Zoran Njeguš (Serbian Cyrillic: Зоран Његуш; born 25 June 1973) is a Serbian former professional football player and a former manager. Over the course of his career, he played for Sloboda Užice, Red Star Belgrade, Atlético Madrid, and Sevilla. He played for Yugoslavia's national football team seven times, although his last international appearance was after Yugoslavia's name was changed to Serbia and Montenegro.

==Club career==
===Red Star Belgrade===
Njeguš joined Red Star Belgrade in the summer of 1995. Over the course of three seasons at Red Star, Njeguš played a total of 103 matches. He played in every match of Red Star's 1996–97 UEFA Cup Winners' Cup campaign up to their elimination against Barcelona in the second round.

===Atlético Madrid===
On 8 May 1998, Njeguš joined Spanish club Atlético Madrid in a 7.5 million DM transfer from Red Star Belgrade.
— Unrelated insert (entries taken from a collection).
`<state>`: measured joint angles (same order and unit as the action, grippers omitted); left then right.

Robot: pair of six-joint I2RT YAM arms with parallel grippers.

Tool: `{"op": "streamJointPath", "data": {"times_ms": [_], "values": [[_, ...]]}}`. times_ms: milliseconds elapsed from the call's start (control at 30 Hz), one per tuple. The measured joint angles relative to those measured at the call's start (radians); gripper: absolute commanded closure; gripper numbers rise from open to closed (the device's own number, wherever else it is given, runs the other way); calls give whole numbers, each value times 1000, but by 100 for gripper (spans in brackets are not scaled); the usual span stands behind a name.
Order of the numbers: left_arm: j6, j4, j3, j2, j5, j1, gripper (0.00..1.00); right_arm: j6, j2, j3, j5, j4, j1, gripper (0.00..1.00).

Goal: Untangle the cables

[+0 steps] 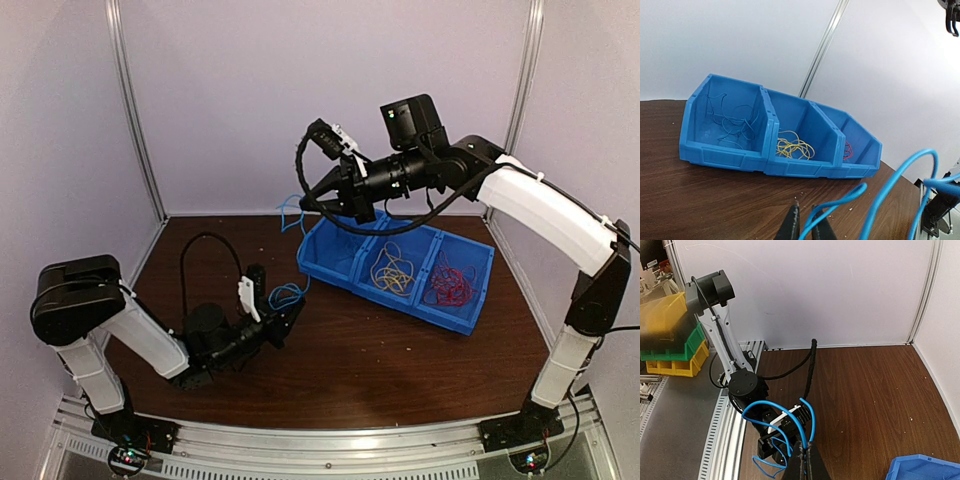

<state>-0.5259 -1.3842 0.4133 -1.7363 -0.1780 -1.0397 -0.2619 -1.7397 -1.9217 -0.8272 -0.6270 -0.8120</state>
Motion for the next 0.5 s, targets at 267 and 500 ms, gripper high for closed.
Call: {"op": "streamJointPath", "data": {"times_ms": [267,500], "values": [[-39,-8,-32,-15,-2,0,100,0,-2,-6,-3,-14,1,100],[-87,-34,-103,-47,-7,0,100,-3,-15,-106,-3,-31,68,100]]}}
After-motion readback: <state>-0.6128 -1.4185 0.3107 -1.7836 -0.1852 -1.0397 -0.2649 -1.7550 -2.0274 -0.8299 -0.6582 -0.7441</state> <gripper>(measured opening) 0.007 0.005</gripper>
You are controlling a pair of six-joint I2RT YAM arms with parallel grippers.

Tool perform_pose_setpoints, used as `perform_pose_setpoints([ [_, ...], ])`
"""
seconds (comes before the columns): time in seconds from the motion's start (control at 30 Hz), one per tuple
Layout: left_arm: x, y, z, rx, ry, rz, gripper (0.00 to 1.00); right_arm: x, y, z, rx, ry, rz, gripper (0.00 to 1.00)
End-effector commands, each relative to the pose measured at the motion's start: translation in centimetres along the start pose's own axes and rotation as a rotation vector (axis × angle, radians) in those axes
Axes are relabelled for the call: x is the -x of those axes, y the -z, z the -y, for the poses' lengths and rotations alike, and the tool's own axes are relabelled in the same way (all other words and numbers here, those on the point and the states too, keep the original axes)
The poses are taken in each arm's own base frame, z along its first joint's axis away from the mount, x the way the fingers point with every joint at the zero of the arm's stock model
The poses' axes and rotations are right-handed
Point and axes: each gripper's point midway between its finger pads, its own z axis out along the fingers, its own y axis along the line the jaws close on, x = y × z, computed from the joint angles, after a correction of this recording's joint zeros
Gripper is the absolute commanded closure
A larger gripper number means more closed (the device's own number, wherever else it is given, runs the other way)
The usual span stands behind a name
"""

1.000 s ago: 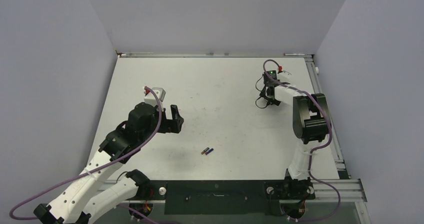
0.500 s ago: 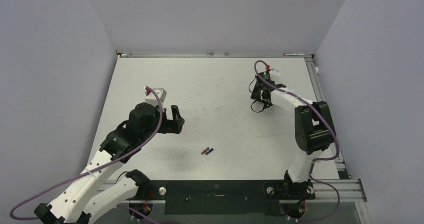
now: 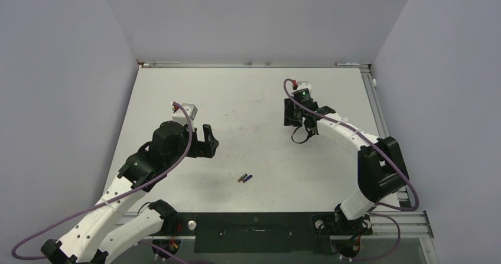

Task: Load the batteries into the remote control
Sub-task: Pick up the remote control from the center of the board, then turn over the remote control.

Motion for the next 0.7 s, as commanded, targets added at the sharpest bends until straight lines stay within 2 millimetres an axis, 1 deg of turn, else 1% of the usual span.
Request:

He was coach Arrigo Sacchi's first pick of that year's summer transfer window. He played for three seasons at Atlético Madrid, playing a total of 52 matches.

===Sevilla===
On 30 July 2001, Sevilla officially announced the loaning of Njeguš from Atlético Madrid. His loan to Sevilla was renewed for a season on 27 July 2002. After almost three seasons with Sevilla, a bitter dispute occurred from a drastic punishment given to him after he returned late from the 2003-2004 winter break. During court proceedings on settling the contract dispute between Sevilla and himself, a jurist stated that Njeguš was "depressed, eating compulsively, and gained 8 kilograms" as a result of Sevilla sanctioning him. Njeguš subsequently retired.

==International career==
Although Njeguš was not called up for a major international competition, he made his debut under for the Yugoslavia national team under coach Slobodan Santrač on 28 December 1996 in a 3–2 away win against Argentina. Santrač ultimately preferred Albert Nađ and Branko Brnović as his defensive midfield picks, with the latter being called up to the 1998 FIFA World Cup. Although Njeguš was not called up for that World Cup, he started under coach Milan "Bard" Živadinović in Yugoslavia's first post-World Cup friendly at the Castelão in front of approximately 70,000 people against Brazil on 23 September 1998, which Yugoslavia tied 1–1. His final international was a June 2003 European Championship qualification match away against Azerbaijan.

==Personal life==
In March 2016, Njeguš was arrested for allegedly being involved in real estate fraud in the Zlatibor region. He was released from custody 10 days later.